_Exercise requirements_
Beginning with the opening line, restate the following material exactly, up through the line that contains "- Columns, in".

_Exercise data_
────────────────────────────────────────
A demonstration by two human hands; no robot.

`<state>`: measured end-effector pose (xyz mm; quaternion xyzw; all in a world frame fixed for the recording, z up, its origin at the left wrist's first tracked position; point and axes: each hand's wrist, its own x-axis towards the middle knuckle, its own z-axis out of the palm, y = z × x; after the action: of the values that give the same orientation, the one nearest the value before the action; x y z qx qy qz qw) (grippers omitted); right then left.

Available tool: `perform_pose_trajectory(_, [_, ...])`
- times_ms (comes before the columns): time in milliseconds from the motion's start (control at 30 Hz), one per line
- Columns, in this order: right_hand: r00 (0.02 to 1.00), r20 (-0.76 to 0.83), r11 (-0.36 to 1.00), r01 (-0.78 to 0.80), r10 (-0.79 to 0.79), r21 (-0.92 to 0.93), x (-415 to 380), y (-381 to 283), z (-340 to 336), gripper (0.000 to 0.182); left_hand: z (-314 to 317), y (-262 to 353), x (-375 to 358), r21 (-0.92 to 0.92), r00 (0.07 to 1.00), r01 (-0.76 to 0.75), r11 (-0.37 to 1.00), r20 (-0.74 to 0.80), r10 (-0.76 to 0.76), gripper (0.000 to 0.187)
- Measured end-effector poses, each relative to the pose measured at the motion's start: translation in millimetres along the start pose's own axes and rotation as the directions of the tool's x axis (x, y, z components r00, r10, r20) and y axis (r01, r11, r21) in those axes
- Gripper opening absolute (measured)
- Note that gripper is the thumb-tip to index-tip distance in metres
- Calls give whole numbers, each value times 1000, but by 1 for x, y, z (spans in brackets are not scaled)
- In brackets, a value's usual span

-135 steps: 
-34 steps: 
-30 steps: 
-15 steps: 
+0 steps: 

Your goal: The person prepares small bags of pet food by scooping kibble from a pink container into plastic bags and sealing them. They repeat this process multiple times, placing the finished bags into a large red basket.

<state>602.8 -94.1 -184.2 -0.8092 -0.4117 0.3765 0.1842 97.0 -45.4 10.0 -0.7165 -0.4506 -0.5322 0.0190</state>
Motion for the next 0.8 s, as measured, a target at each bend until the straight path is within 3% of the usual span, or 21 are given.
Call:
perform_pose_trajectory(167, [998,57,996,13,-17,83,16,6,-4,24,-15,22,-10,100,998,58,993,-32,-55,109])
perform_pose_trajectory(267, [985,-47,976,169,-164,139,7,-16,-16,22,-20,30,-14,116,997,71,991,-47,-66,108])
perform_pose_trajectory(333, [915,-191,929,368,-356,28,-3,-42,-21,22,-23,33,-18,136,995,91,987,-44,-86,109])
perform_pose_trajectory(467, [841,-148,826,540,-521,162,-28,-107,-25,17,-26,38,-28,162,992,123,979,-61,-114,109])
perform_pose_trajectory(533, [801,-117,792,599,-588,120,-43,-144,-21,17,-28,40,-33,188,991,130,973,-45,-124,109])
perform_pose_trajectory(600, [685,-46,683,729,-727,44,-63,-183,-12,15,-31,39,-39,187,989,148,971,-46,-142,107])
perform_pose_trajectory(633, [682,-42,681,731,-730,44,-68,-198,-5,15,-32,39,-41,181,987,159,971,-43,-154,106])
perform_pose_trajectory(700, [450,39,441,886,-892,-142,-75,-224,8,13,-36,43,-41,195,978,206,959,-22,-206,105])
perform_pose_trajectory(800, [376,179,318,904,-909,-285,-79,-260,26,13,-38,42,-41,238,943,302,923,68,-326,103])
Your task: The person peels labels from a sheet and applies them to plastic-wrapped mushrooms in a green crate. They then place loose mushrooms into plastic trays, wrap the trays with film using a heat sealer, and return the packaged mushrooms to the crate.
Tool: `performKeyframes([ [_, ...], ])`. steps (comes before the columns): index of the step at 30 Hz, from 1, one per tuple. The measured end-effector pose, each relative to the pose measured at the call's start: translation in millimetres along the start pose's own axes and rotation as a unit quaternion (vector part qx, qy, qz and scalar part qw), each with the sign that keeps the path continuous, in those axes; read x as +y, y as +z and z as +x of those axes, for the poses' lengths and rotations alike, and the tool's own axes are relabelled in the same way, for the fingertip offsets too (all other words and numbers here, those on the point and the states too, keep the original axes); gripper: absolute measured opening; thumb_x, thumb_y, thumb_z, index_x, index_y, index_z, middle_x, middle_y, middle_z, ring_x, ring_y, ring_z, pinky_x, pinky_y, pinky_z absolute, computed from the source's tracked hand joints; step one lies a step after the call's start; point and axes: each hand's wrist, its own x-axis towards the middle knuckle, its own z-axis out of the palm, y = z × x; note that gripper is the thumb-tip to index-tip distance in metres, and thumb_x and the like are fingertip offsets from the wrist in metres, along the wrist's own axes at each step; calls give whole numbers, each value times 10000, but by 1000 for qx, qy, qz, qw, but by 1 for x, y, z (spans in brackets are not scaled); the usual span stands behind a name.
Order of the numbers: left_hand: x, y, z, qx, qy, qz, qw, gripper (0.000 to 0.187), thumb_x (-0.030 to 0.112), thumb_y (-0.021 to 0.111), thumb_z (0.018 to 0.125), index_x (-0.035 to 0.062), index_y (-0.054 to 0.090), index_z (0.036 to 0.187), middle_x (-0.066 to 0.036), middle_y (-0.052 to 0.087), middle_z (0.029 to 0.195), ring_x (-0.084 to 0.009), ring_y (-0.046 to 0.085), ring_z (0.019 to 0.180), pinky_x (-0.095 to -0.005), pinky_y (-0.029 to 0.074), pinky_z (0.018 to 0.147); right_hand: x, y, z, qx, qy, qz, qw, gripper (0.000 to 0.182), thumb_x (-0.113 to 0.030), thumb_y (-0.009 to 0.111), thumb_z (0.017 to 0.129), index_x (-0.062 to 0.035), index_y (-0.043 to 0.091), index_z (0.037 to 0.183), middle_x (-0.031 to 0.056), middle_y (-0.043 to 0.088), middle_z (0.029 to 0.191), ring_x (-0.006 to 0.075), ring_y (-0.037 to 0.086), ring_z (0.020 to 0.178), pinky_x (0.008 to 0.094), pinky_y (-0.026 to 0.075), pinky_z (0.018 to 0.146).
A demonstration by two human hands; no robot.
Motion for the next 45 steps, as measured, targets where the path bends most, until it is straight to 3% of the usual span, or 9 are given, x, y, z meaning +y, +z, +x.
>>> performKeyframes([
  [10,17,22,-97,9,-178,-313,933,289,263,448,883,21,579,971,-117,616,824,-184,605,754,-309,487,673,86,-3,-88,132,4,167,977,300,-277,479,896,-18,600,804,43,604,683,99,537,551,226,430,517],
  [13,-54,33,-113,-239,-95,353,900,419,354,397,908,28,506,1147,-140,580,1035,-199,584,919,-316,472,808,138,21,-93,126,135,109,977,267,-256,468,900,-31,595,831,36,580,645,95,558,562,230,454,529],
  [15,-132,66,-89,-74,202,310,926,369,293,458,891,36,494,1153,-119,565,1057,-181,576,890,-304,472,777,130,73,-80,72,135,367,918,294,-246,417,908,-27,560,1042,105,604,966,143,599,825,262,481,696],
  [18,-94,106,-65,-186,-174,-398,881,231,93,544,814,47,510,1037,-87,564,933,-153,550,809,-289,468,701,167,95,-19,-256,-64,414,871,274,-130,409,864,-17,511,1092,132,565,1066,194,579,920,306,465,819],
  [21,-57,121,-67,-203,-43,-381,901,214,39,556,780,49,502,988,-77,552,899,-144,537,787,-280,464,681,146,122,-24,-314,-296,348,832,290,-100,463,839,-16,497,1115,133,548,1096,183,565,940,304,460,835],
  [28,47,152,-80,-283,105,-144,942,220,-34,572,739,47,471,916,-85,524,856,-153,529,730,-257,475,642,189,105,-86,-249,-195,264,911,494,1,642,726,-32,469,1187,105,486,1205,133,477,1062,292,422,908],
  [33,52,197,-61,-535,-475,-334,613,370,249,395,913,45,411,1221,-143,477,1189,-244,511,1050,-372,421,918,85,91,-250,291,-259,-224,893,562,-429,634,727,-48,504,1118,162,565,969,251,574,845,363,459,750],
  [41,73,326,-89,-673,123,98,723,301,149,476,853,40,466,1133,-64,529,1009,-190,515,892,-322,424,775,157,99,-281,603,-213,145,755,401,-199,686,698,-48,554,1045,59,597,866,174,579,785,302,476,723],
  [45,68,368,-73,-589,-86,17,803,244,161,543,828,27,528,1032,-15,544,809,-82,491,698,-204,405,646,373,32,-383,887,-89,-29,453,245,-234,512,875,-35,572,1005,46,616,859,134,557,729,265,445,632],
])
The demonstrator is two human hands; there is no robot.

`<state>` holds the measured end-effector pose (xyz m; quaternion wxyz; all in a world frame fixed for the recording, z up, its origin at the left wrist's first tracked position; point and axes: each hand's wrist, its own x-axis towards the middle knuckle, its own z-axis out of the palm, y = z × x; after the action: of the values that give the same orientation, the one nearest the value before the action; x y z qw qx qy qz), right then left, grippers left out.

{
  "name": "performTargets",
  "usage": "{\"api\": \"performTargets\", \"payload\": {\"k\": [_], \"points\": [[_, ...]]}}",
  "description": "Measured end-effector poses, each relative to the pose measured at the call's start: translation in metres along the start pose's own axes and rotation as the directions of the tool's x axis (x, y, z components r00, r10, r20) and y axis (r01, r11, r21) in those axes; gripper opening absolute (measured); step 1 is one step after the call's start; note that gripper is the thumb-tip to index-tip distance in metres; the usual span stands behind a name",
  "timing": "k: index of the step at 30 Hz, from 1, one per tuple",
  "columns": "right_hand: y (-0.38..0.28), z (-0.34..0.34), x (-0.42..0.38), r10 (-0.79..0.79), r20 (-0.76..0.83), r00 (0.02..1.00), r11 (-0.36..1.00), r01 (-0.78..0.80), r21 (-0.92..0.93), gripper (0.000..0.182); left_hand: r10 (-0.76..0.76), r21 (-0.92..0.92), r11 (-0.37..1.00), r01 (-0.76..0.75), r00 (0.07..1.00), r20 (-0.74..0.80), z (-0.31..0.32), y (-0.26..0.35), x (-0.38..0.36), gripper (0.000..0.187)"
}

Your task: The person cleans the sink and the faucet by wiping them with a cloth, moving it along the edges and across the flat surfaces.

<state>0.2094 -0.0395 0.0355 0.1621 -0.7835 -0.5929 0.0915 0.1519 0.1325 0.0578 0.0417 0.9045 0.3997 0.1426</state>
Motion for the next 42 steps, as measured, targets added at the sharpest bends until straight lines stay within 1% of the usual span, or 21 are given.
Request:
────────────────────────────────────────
_Result of this task_
A demonstration by two human hands; no robot.

`<state>`: measured end-effector pose (xyz mm; quaternion xyzw; all in a world frame fixed for the recording, z up, its origin at the left wrist's first tracked position; point and axes: each hand's wrist, its own x-axis towards the middle knuckle, its own z-axis out of the palm, y = z × x; after the action: of the values that give the same orientation, the one nearest the value before the action; x y z qx qy qz qw) (grippers omitted); right then left.

Available tool: `perform_pose_trajectory(_, [_, ...])`
- times_ms (comes before the columns): time in milliseconds from the motion's start (control at 30 Hz), one per line
- Columns, in this order: right_hand: r00 (0.02 to 1.00), r20 (-0.76 to 0.83), r11 (-0.36 to 1.00), r01 (-0.78 to 0.80), r10 (-0.79 to 0.79), r21 (-0.92 to 0.93), x (-415 to 380), y (-381 to 283), z (-340 to 336), gripper (0.000 to 0.182); left_hand: z (-314 to 317), y (-262 to 353), x (-375 to 358), r21 (-0.92 to 0.92), r00 (0.07 to 1.00), r01 (-0.76 to 0.75), r11 (-0.37 to 1.00), r20 (-0.74 to 0.80), r10 (-0.76 to 0.76), gripper (0.000 to 0.187)

The required output is now complete.